Mixing. Muddling. Shaking. Stirring. Straining. Pouring. Crushing. Bruising. Aromatising. Outside, the streets of Shoreditch were still drowsy with Saturday morning sleep. Inside98 Curtain Road, we were imbibing the vernacular of cocktail mixing along with two hours of hard drinking. The venue was cool: a cross between a French perfumerie and a Harley Street clinic. Angled benches set up as bars sidled across a sticky wooden floor; luxurious chairs and an upholstered chaise edged the room.
Adam, the bar tender, in skinny jeans slouched over his hips and surfer hair flowing onto his tight black shirt, set up shop on his bench at the front of the room. The rest of us huddled and shuffled in an uncomfortable, suspended silence. Once the spirits started flowing, with a welcome drink of rum, ginger beer, angostura bitters and lime, the camaraderie began to build and any awkwardness was soon dissolved by alcohol.
I shared a bar with Ruth and Jim from Stoke Newington, who told me they were following our cocktail extravaganza with a few hours of free ice cream at the Ben & Jerry’s festival in Clapham. Following Adam’s practical demonstration, which we all sampled as a benchmark to emulate, we started off timidly with our first creation. It was a French martini consisting of vodka,Chambord, raspberries and pineapple juice, served in a coupe glass. I must say I wasn’t especially keen on the expert version and mine was even worse, as I managed to use apple juice instead of pineapple.

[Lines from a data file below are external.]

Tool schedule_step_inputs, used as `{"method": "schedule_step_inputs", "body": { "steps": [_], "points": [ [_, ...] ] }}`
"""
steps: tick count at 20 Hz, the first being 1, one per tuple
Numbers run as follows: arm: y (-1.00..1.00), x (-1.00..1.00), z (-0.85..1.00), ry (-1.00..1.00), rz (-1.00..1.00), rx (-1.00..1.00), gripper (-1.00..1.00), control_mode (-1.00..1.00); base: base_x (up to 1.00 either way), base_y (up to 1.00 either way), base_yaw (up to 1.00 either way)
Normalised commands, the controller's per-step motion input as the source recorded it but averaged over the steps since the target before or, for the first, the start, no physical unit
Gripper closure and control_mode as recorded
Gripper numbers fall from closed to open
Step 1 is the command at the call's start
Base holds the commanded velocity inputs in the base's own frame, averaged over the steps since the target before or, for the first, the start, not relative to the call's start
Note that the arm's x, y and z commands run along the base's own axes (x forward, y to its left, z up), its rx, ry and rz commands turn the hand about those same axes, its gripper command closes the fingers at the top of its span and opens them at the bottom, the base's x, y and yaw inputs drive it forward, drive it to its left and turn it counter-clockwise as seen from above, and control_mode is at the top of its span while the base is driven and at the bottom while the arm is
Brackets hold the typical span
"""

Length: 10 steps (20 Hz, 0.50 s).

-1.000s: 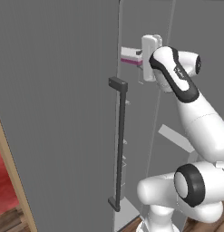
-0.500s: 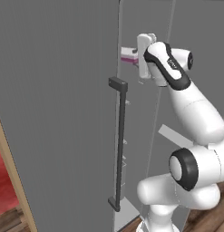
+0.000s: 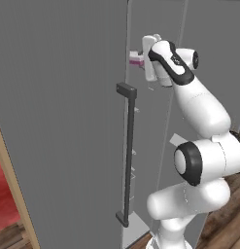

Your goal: The ice cube tray has been filled with water. Take the tray and place it in the freezer to make ice. Close the freezer door after placing the tray.

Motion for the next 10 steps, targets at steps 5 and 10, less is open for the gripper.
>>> {"method": "schedule_step_inputs", "body": {
  "steps": [5, 10],
  "points": [
    [0.14, 0.46, -0.12, 0.06, 0.0, -0.01, 1.0, -1.0, 0.0, 0.0, 0.0],
    [0.25, 0.44, -0.18, 0.02, 0.0, -0.04, 1.0, -1.0, 0.0, 0.0, 0.0]
  ]
}}
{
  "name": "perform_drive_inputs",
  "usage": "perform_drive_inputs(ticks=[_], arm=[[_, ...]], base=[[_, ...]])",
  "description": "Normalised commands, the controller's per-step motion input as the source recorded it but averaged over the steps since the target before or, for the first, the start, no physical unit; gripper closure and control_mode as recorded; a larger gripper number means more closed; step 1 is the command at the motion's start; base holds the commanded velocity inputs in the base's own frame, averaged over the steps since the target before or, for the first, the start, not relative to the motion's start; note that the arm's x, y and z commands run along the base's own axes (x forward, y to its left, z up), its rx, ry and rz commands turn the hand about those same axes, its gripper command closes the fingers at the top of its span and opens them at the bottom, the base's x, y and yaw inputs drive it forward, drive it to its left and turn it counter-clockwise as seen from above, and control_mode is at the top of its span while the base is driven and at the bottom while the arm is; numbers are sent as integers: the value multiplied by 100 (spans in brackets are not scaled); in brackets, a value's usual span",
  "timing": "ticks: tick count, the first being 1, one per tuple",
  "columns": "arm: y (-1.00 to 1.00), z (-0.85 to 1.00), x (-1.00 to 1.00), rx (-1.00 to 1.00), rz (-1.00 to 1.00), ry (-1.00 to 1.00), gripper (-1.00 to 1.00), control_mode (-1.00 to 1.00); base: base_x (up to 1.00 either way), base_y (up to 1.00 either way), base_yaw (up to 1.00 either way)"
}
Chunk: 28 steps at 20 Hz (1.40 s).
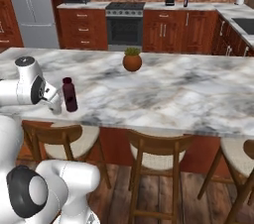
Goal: There is a wine glass and glass cup on the dining counter. Place the wine bottle next to the wine glass and the juice bottle next to the glass cup.
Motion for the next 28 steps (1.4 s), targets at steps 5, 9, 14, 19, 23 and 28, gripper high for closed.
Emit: perform_drive_inputs(ticks=[5,9,14,19,23,28], arm=[[0,0,0,0,0,0,-100,100],[0,0,0,0,0,0,-100,100],[0,0,0,0,0,0,-100,100],[0,0,0,0,0,0,-100,100],[0,0,0,0,0,0,-100,100],[0,0,0,0,0,0,-100,100]], base=[[-76,10,3],[-59,17,6],[-17,67,10],[5,92,1],[18,94,0],[25,94,0]])
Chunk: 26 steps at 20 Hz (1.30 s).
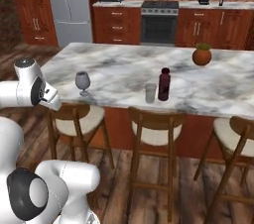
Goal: There is a wine glass and glass cup on the dining counter. Place the wine bottle next to the wine glass and the juice bottle next to the glass cup.
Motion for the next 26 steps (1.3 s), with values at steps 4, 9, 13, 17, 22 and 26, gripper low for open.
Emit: perform_drive_inputs(ticks=[4,9,13,17,22,26], arm=[[0,0,0,0,0,0,-100,100],[0,0,0,0,0,0,-100,100],[0,0,0,0,0,0,-100,100],[0,0,0,0,0,0,-100,100],[0,0,0,0,0,0,-100,100],[0,0,0,0,0,0,-100,100]], base=[[30,94,0],[39,92,0],[43,88,0],[46,88,0],[54,81,-4],[56,78,-7]])
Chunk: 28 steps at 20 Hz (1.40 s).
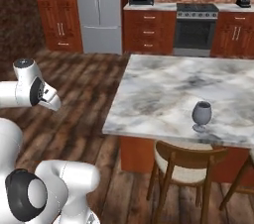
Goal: There is a wine glass and glass cup on the dining counter. Place the wine bottle next to the wine glass and the juice bottle next to the glass cup.
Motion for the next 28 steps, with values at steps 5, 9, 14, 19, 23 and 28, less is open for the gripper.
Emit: perform_drive_inputs(ticks=[5,9,14,19,23,28], arm=[[0,0,0,0,0,0,-100,100],[0,0,0,0,0,0,-100,100],[0,0,0,0,0,0,-100,100],[0,0,0,0,0,0,-100,100],[0,0,0,0,0,0,-100,100],[0,0,0,0,0,0,-100,100]], base=[[57,77,-7],[56,78,-8],[49,77,-12],[72,54,-21],[93,25,-18],[94,24,-16]])
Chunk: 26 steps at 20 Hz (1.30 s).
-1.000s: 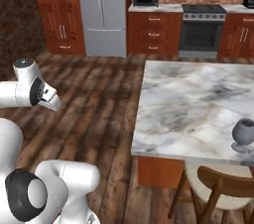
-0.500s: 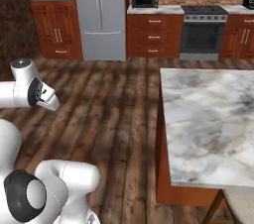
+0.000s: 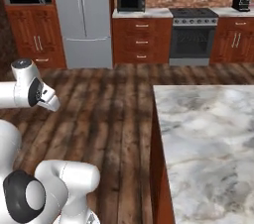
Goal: There is a wine glass and glass cup on the dining counter. Place the wine bottle next to the wine glass and the juice bottle next to the glass cup.
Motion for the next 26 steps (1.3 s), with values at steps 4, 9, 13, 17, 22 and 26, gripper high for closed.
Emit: perform_drive_inputs(ticks=[4,9,13,17,22,26], arm=[[0,0,0,0,0,0,-100,100],[0,0,0,0,0,0,-100,100],[0,0,0,0,0,0,-100,100],[0,0,0,0,0,0,-100,100],[0,0,0,0,0,0,-100,100],[0,0,0,0,0,0,-100,100]], base=[[94,24,-13],[94,28,-11],[94,27,-9],[94,25,-13],[94,25,-14],[94,21,-14]])
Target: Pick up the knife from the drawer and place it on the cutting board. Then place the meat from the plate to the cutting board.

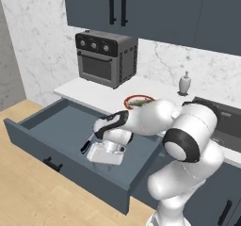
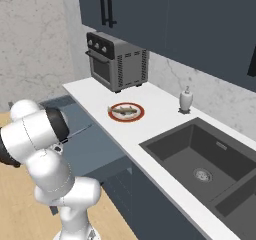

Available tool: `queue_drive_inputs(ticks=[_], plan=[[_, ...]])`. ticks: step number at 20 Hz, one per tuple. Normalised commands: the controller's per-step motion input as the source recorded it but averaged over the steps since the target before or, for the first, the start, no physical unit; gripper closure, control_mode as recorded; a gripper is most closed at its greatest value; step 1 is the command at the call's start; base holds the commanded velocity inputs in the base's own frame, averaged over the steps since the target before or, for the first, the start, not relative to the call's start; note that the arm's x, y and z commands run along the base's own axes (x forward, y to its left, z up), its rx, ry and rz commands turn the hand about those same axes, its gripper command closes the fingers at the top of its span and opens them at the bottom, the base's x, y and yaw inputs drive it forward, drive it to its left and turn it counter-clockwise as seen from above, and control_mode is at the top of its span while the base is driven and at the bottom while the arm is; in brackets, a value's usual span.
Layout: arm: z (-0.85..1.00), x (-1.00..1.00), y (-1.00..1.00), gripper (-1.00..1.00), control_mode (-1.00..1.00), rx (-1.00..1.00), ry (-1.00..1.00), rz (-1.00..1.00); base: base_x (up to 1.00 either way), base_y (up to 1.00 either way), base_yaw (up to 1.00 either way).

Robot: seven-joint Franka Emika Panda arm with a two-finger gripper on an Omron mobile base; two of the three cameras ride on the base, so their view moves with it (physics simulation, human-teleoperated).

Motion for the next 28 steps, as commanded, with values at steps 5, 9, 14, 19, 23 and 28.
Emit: queue_drive_inputs(ticks=[5, 9, 14, 19, 23, 28], plan=[[0.8, 0.91, 0.42, -1.0, -1.0, -0.07, -0.13, -0.08, 0.0, 0.0, 0.0], [0.0, 1.0, 0.31, -1.0, -1.0, -0.09, 0.0, -0.26, 0.0, 0.0, 0.0], [-0.01, 1.0, 0.02, -1.0, -1.0, -0.08, 0.0, -0.28, 0.0, 0.0, 0.0], [-0.43, 0.98, 0.0, -1.0, -1.0, -0.08, 0.0, -0.25, 0.0, 0.0, 0.0], [-0.54, 0.6, 0.02, -1.0, -1.0, -0.15, 0.04, -0.05, 0.0, 0.0, 0.0], [-0.39, 0.46, 0.0, -1.0, -1.0, -0.11, 0.02, -0.01, 0.0, 0.0, 0.0]])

We had a hard taskmaster in Adam. He prowled among the mixing stations, shouting out our errors, poking straws in and pronouncing most of our efforts ‘rubbish’. Our better attempts were ‘not too disgusting’, with the ultimate accolade being ‘not bad’. Our second drink was a mint julep, unanimously the best drink of the day: icy cold, sour, with a refreshing infusion of mint. The laidback taste track to a hot summer. A daiquiri was next – and apparently this drink wasn’t invented inCuba, but on British naval ships, as a way of eking out the crew’s rum ration. Then came a lethal mai tai, which we served in authentic pottery tiki mugs. Vast quantities of rum, including one ‘over proof’ variety which I think was 65 per cent alcohol, went into this one. As a finishing touch we lit a pool of rum in a mashed-up lime on the top, and doused it with a sprinkling of cinnamon. Surprisingly drinkable.
Finally, we had a ‘mix-off’, in which we worked in teams at our benches to create and name our own cocktail. Adam, of course, was the judge. Our concoction was the Rumtini, with two different kinds of rum, lime, mint, sugar syrup and a muddling of raspberries to give a delicate pink colour to what would otherwise have been a slightly murky–looking creation. Ruth, Jim and I proudly displayed it on the judge’s bench, but Adam claimed it was ‘terrible’ and awarded the prize to the vivaciously-flavoured Hoxton Shambles instead.
By the end of the session, I’d learned the correct way to put a cocktail shaker and a glass together (as well as how to get them apart); how many seconds of pouring from a bottle counts as one measure (three); how to bruise mint leaves by clapping your hands; and how to professionally sample a cocktail with a straw. But most of all, I’d learned that downing several strong cocktails on a Saturday afternoon is a surefire way to get drunk and have a good time. Thanks to my kind friends at Pearson for sending me on the mixology masterclass!